Although pull percutaneous endoscopic gastrostomy (Pull-PEG) is a commonly used procedure, peristomal infection and tumor implantation are considered unavoidable complications of this procedure as the instrument passes through the oral cavity. A novel extracorporeal PEG technique, Direct-PEG, has been developed to reduce the risk of peristomal infection and implantation.

STUDY DESIGN

The Direct-PEG procedure was performed on 87 patients from April 2006 to April 2007 in a single, high-volume cancer center in Japan. To compare the surgical outcomes of Direct-PEG and Pull-PEG, the clinical outcomes of Direct-PEG, such as peristomal infection, were retrospectively collected and compared with those of 64 patients having Pull-PEG procedures from April 2005 to March 2006.

RESULTS

The mean operation time for the Direct-PEG group (13+/-1 minutes) was comparable to that for the Pull-PEG group (12+/-1 minutes), and the mean visual analogue pain score during surgery was lower for the Direct-PEG group (3.5+/-1.7) than for the Pull-PEG group (24.6+/-3.6; p < 0.001). The incidence of peristomal infection was lower in the Direct-PEG group (1%) than in the Pull-PEG group (9%; p=0.001).
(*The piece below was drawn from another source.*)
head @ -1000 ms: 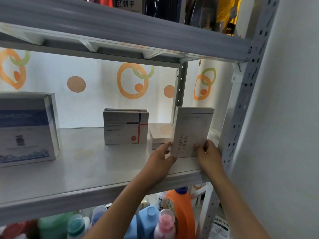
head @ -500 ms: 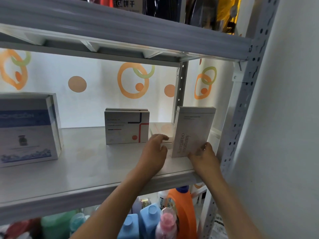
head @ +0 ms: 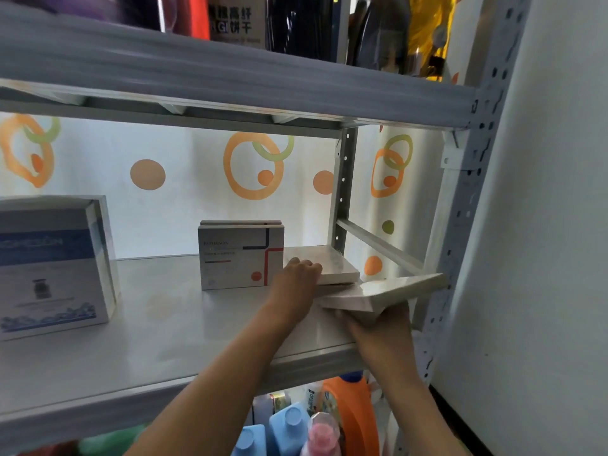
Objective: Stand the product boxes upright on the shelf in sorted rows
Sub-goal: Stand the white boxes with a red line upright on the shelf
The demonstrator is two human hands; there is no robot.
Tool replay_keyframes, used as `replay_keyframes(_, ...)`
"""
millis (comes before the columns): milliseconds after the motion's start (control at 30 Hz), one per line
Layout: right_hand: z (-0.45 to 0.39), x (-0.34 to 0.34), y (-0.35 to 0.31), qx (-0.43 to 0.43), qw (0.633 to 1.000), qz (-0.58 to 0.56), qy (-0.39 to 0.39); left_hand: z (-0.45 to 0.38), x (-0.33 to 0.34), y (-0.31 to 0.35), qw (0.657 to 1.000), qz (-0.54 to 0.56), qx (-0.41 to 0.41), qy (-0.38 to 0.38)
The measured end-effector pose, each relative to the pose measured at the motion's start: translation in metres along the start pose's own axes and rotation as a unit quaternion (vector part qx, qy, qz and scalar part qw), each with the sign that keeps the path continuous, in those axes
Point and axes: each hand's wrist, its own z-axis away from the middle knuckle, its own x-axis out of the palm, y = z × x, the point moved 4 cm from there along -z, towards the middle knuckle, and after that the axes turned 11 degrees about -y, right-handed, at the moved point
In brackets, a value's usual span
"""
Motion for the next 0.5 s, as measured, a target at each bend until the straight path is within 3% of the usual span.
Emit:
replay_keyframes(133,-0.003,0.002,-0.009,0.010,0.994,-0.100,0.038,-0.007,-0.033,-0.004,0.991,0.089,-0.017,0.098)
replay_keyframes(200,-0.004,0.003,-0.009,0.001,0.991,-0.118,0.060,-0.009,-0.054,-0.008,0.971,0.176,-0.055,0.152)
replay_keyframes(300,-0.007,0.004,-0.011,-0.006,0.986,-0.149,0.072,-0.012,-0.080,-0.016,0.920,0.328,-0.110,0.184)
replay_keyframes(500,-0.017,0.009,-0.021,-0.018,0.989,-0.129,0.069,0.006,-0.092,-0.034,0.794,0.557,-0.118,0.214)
Although the most common major underlying disease in the groups was oropharyngeal or esophageal tumor, tumor implantation was not observed in either group.

CONCLUSIONS

Direct-PEG may be superior to the Pull-PEG method for a high-volume cancer center because of reduced risks of infection.

摘要

背景

尽管经皮内镜下胃造口术(Pull-PEG)是一种常用的手术,但由于器械需经口腔插入,造口周围感染和肿瘤种植被认为是该手术不可避免的并发症。一种新型的体外胃造口术(Direct-PEG)已被研发出来,以降低造口周围感染和种植的风险。

研究设计

2006年4月至2007年4月期间,在日本一家大型癌症中心对87例患者实施了Direct-PEG手术。为比较Direct-PEG和Pull-PEG的手术效果,回顾性收集了Direct-PEG的临床结果,如造口周围感染情况,并与2005年4月至2006年3月期间接受Pull-PEG手术的64例患者的结果进行了比较。

结果

Direct-PEG组的平均手术时间(13±1分钟)与Pull-PEG组(12±1分钟)相当,且Direct-PEG组术中平均视觉模拟疼痛评分(3.5±1.7)低于Pull-PEG组(24.6±3.6;p<0.001)。Direct-PEG组造口周围感染的发生率(1%)低于Pull-PEG组(9%;p=0.001)。尽管两组中最常见的主要基础疾病是口咽或食管肿瘤,但两组均未观察到肿瘤种植。

结论

对于大型癌症中心,Direct-PEG可能因感染风险降低而优于Pull-PEG方法。